Conclusion de la quatrième partie

Cette dernière partie reposait sur une approche légèrement décalée vis-à-vis des deux précédentes. Il s’agissait explicitement de renverser la relation entre espaces et sociétés, quartier et individus, lieux et identités. Dans les chapitres 2 et 3, nous avions fait l’hypothèse que ce changement de perspective par rapport à bien des travaux de géographie aurait des vertus heuristiques. Il s’avère fécond au sens où il permet de compléter une sociologie du quartier, de la ville et de la gaytrification par une sociologie des rapports à l’espace, au quartier et à la gaytrification. Deux résultats principaux viennent soutenir la démonstration.

On a d’abord montré que le quartier gaytrifié occupe bel et bien une place singulière dans la construction sociale des identités gays. Cette construction prend la forme d’une « carrière gay » relativement homogène même si la durée des séquences et la forme des transitions peuvent varier selon les individus. Or, cette carrière montre aussi que les lieux gays et le quartier gay jouent un rôle central dans certaines étapes et dans certains passages d’une étape à l’autre, y compris dans la prise de distance observée en « fin » de carrière. Mais ce rôle est surtout celui des lieux gays qui produisent des normes et des manières d’être gay en partie incorporées par les individus. C’est essentiellement là qu’ils ont appris à devenir gay. Ces apprentissages sont plus ou moins profonds et durables. Ils peuvent engager d’importantes réformes de soi, mais aussi produire des effets à retardement dans certaines carrières. Le rapport des gays aux quartiers gaytrifiés se construit ainsi surtout par la fréquentation des lieux gays et ses effets biographiques. La séquence résidentielle semble, quant à elle, occuper une place beaucoup plus variable dans les parcours : elle peut venir renforcer les expériences antérieures du quartier en tant que lieu fréquenté mais elle vient plus souvent les infléchir et les nuancer chez nos enquêtés. Pourtant, les expériences détaillées des individus montrent qu’un processus de socialisation complète, durable et univoque reste extrêmement rare : les effets individuels semblent beaucoup plus contrastés et différenciés. Comment l’expliquer ?

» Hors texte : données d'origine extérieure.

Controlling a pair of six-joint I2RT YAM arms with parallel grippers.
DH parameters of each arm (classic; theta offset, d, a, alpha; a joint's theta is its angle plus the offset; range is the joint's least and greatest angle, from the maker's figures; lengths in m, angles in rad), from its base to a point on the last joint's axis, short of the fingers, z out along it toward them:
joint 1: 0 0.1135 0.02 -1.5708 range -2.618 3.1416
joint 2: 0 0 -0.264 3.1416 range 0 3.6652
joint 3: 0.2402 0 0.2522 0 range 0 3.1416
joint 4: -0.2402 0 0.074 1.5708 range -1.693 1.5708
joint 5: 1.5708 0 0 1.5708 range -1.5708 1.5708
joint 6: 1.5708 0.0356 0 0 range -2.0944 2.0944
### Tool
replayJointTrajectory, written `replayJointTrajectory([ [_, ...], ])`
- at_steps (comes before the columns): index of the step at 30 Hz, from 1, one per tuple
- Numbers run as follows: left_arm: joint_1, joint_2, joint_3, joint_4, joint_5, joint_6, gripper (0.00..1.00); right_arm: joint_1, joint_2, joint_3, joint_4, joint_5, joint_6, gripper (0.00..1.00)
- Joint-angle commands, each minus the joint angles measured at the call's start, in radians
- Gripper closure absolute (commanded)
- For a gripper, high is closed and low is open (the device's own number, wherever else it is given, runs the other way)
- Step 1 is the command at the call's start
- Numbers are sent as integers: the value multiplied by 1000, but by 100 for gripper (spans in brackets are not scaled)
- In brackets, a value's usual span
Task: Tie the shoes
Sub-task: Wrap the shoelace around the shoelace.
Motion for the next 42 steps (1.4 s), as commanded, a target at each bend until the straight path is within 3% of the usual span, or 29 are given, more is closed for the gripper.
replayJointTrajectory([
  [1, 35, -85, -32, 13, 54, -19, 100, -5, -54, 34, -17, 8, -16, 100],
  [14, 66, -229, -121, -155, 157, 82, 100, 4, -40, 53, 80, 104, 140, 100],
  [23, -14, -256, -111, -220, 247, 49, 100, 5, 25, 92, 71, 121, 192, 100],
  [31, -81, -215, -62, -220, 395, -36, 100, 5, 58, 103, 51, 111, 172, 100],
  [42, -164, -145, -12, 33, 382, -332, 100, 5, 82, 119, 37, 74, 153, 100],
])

Là est le deuxième résultat de cette dernière partie : si le quartier constitue, pour nos populations, un contexte de socialisation spécifique, ses effets ne sont ni univoques, ni homogènes dans le temps. Ils dépendent étroitement du poids et du contenu des expériences de socialisations antérieures et alternatives auxquelles les individus ont été confrontés. D’une part, le mode de socialisation décrit précédemment correspond à une forme dominante et un contexte historique singulier. Or, le quartier gay n’est pas une entité stable dans le temps, ni une entité homogène en termes de types de lieux et de populations qui y sont présentes. Un même contexte peut se transformer historiquement et les générations successives qui le traversent n’en font pas la même expérience. De même, au sein d’un même contexte, il existe aussi des agents de socialisation non nécessairement coordonnés et homogènes : le cas des différents types de lieux gays montre que des valeurs, des normes et des habitudes différentes sont transmises au sein du « quartier ». D’autre part, les socialisations alternatives peuvent favoriser, concurrencer ou infléchir l’efficacité d’une socialisation par le quartier gay. Ce dernier aspect explique qu’il n’existe pas un rapport gay au quartier gay et qu’il n’existe pas non plus une communauté gay homogène produite par le quartier. Ce sont plutôt des manières d’être gay que l’on reconstitue à partir des manières de vivre le quartier, de le pratiquer, de se le représenter et de l’investir. Réciproquement, on peut décrypter dans les relations différenciées au quartier, des constructions de soi très diversifiées à l’intérieur même d’une population partageant une orientation sexuelle homosexuelle en commun. L’espace constitue alors à la fois un objet, un indicateur, voire une méthode d’investigation pour la sociologie des homosexualités, et, de manière plus générale, pour la sociologie tout court.